Although I love my country and I am extremely proud of being an American, I am concerned with the way we are handling things. The fact that Our troops are fighting battles outside of our own soil, and leave all of us wide-open for attacks by the other terrorists. I understand that a lot of the things that we are fighting for overseas affect us, but I also feel that we are responsible for some of the retaliation that has been taken against us. Is it right? NO...none of this is right. But,we need to concentrate on better ways to strengthen our security here at home. Not send off our troops to get killed while we leave our shores wide open for other enemies to strike...i.e., North Korea. What exactly is the President planning as far as defense if war on Iraq is going to start and we get bombed by North Korea? We are breeding terror by not only the things we have done in the past, but also by the decisions that the Government is making in the present. We need to think thoroughly and analyze the steps we take otherwise no matter how many wars we fight and win, we will always be the target of these terrorists.


michael jenkins - 12/9/2002

the world doesnt resent americas wealth, rather the wars and attrocities used in its attainment.this is ytpical american tunnel vision.americas crisis is one from within ,the feeling is that america is soulless , materialistic and in practical terms has more in common with athistic soviet union than ideas of freedom or any other profitable mythology.the word so unused these days is morality,and america is not seen as a moral society,till it changes itself from within the fruit of its labours will always be poison.........though when has america ever changed.

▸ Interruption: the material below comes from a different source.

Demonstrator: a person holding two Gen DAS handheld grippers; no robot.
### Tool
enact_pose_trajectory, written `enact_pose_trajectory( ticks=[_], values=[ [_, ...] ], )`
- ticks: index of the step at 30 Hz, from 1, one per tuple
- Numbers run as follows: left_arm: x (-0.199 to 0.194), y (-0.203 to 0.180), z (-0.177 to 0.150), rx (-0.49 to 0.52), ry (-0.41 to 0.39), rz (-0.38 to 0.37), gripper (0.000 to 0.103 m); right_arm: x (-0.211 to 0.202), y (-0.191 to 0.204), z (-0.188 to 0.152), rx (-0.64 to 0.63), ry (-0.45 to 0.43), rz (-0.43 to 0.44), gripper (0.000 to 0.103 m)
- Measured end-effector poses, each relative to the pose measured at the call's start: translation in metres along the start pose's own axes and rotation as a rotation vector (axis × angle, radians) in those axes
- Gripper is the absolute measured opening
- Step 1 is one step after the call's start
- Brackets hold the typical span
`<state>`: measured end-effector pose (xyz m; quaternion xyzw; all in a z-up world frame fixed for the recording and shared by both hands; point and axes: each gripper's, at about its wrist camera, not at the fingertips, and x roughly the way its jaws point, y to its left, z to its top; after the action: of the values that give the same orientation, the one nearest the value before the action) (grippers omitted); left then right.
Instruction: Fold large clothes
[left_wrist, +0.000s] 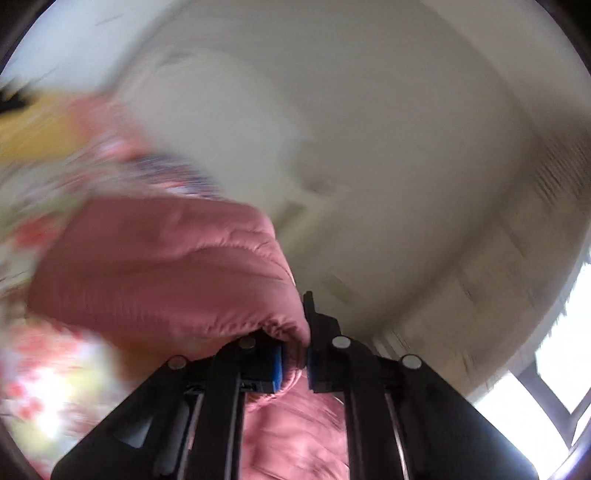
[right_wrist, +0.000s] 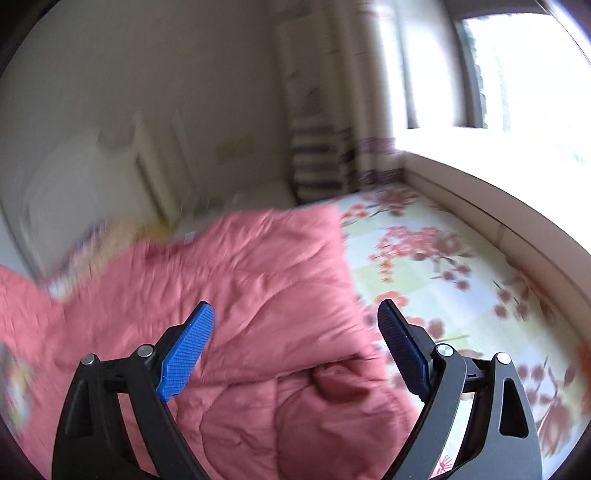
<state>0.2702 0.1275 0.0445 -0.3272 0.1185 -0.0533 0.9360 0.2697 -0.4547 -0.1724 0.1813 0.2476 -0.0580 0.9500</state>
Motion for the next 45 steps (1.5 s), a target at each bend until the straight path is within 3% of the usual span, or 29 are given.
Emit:
enact_pose_trajectory(
  ticks=[2,5,6,7,9,12,14,16,18,20,22,25,27,29,31,34,36,39,40,44,45],
  values=[
    [0.016,-0.072,-0.036,0.150,0.067,-0.108,0.012,-0.008,-0.018,0.003,0.093,-0.046,-0.007,0.086],
    [0.046,-0.144,-0.107,0.289,0.174,-0.186,0.020,-0.016,-0.037,0.004,0.185,-0.091,-0.006,0.086],
    [0.053,-0.157,-0.130,0.313,0.212,-0.208,0.033,-0.017,-0.041,0.004,0.205,-0.101,-0.010,0.086],
    [0.069,-0.177,-0.166,0.372,0.274,-0.245,0.059,-0.017,-0.044,0.004,0.216,-0.100,-0.011,0.086],
    [0.094,-0.197,-0.213,0.484,0.375,-0.250,0.089,-0.015,-0.047,0.004,0.228,-0.090,-0.012,0.086],
    [0.106,-0.216,-0.277,0.698,0.470,-0.205,0.089,-0.014,-0.048,0.004,0.229,-0.088,-0.007,0.086],
    [0.092,-0.213,-0.290,0.767,0.451,-0.210,0.089,-0.014,-0.049,0.004,0.226,-0.086,0.001,0.086],
    [0.072,-0.198,-0.277,0.788,0.405,-0.213,0.092,-0.015,-0.049,-0.001,0.228,-0.083,0.009,0.086],
    [0.052,-0.176,-0.252,0.763,0.332,-0.185,0.100,-0.013,-0.049,-0.001,0.229,-0.073,0.015,0.086],
    [0.057,-0.135,-0.216,0.700,0.276,-0.130,0.101,-0.013,-0.049,-0.003,0.227,-0.071,0.019,0.086],
    [0.061,-0.094,-0.187,0.605,0.254,-0.021,0.101,-0.013,-0.047,-0.003,0.220,-0.073,0.028,0.086],
    [0.063,-0.009,-0.153,0.303,0.230,0.209,0.100,-0.013,-0.041,-0.004,0.192,-0.060,0.048,0.086],
    [0.055,0.033,-0.145,0.142,0.213,0.290,0.100,-0.012,-0.032,-0.002,0.169,-0.030,0.071,0.086],
    [0.042,0.063,-0.134,0.022,0.187,0.372,0.100,-0.008,-0.018,0.002,0.163,0.038,0.154,0.086],
    [0.043,0.076,-0.134,-0.034,0.172,0.426,0.100,0.004,0.001,0.006,0.137,0.144,0.240,0.086],
    [0.044,0.073,-0.132,-0.039,0.183,0.437,0.100,0.021,0.029,0.010,0.082,0.260,0.324,0.086],
    [0.049,0.072,-0.134,-0.017,0.206,0.431,0.100,0.039,0.046,0.008,0.069,0.344,0.318,0.086],
    [0.050,0.073,-0.133,0.017,0.224,0.418,0.100,0.059,0.056,0.006,0.105,0.378,0.295,0.081],
    [0.049,0.072,-0.133,0.028,0.230,0.415,0.100,0.062,0.057,0.008,0.123,0.367,0.296,0.076],
    [0.051,0.070,-0.140,0.051,0.242,0.415,0.101,0.064,0.055,0.013,0.189,0.325,0.285,0.024],
    [0.051,0.071,-0.140,0.048,0.242,0.416,0.101,0.058,0.054,0.014,0.195,0.302,0.280,0.022]
  ],
)
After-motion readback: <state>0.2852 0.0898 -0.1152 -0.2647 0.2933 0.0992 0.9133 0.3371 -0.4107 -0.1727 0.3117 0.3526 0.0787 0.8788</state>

Charles V. Mutschler - 11/6/2001

Unfortunately, there are no simple, cheap, 'quick fixes' for energy independence. All the proposed solutions have caused concerns about differing environmental or political liabilities. The much ballyhooed "Cold Fusion" process has gone nowhere for the last eight years or so because most physicists doubt that it even exists. At least, they haven't been able to replicate the results Pons and Fleishmann claimed to have obtained.

Charles V. Mutschler
-30-


David Hulbert - 11/3/2001

For a generation now-our society has had the oppurtunity to expand research and promote more efficient and diverse ways of creating energy.The prospects of solar,photovoltaic,biomass and other endeavours have fallen mostly by the wayside.Some inroads into wind power and renewable resource products like ethanol are slowly forging ahead-but we didn't learn much from, past energy crunches and panics.We still rely chiefly on oil,and seem to want it that way.More of our ever growing consumption is imported every year and as long as Saudi Arabia has more of the OPEC influence concerning price per barrel,the US will be shackled to a strange relationship with that despotic family run kingdom,and not be able to assert more energy independence.

As the war moves along,there will be again some half-hearted appeals to be weaned from Middle East Oil.You might think that oil from Canada,Mexico,and Venezuela(our chief foreign supplier)as well as any US reserves would suffice for domestic needs.Somehow it doesn't work out that way.

How wonderful it would be if we didn't have to import oil at all-especially from the Middle East.How strange that such a dynamic,creative country which inspired so many innovations to enhance our lives can't create some profitable new energy sources here at home,and provide many new jobs to boot.

Remember those stories about the 'fusion' process a few years ago?Whatever happened to that?